▶ [PROBLEM] Reproduce, exactly and in full, only the lines below from the one containing "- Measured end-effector" through the one containing "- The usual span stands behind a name".

▶ [THE DATA]
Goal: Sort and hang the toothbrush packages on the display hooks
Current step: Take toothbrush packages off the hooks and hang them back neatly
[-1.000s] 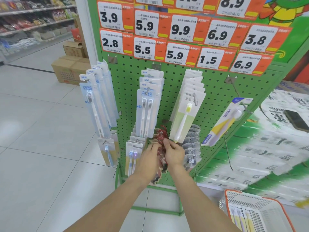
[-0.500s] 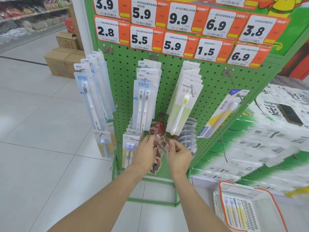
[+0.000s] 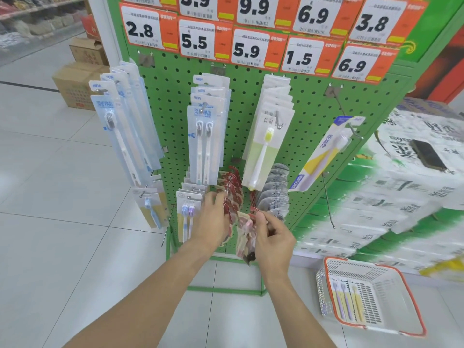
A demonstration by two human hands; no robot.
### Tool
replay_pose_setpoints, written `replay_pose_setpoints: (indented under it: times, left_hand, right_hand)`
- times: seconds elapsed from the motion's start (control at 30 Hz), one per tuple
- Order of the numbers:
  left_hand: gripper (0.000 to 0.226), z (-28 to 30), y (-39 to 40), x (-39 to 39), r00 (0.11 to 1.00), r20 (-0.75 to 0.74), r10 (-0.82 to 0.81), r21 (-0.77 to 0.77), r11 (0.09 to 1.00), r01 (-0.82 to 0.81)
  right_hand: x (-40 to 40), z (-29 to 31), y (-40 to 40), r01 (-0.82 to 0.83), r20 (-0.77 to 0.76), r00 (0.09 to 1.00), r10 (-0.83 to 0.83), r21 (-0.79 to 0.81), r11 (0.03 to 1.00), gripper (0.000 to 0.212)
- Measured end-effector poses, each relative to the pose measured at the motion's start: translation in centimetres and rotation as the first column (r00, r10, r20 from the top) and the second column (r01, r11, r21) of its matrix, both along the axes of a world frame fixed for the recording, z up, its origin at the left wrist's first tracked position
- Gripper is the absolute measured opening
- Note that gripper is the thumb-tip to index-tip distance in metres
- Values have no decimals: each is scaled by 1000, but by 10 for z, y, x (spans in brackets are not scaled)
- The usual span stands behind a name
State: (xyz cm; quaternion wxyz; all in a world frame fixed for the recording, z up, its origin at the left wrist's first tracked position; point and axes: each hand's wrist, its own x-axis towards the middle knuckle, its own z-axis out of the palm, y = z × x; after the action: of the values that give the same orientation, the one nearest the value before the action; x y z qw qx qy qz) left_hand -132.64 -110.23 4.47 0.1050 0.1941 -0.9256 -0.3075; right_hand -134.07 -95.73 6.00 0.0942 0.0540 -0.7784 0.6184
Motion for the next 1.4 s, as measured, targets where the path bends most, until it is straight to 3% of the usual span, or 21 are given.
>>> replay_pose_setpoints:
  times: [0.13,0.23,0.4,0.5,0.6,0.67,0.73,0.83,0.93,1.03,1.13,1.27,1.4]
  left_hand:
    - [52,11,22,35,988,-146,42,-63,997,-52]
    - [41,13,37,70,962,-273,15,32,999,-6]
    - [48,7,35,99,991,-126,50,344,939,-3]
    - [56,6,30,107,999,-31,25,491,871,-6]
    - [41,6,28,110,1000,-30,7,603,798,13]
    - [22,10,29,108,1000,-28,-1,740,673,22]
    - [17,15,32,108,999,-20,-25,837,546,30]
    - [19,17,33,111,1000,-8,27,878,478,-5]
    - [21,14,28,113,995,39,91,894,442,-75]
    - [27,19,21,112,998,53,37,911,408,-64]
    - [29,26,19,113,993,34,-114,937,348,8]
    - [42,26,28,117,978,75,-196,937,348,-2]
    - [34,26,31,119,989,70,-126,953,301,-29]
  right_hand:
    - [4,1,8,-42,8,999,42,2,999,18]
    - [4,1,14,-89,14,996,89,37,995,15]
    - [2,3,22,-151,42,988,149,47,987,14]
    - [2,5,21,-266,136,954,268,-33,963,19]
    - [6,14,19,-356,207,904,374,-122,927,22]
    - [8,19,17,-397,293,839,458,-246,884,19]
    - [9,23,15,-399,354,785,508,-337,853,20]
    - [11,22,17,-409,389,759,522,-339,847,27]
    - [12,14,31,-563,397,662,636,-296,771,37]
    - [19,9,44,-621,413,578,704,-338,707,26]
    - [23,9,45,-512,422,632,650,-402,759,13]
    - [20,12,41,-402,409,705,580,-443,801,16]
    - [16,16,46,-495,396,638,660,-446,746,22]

▶ [SOLUTION BELOW]
- Measured end-effector poses, each relative to the pose measured at the motion's start: translation in centimetres and rotation as the first column (r00, r10, r20 from the top) and the second column (r01, r11, r21) of its matrix, both along the axes of a world frame fixed for the recording, z up, its origin at the left wrist's first tracked position
- Gripper is the absolute measured opening
- Note that gripper is the thumb-tip to index-tip distance in metres
- Values have no decimals: each is scaled by 1000, but by 10 for z, y, x (spans in brackets are not scaled)
- The usual span stands behind a name

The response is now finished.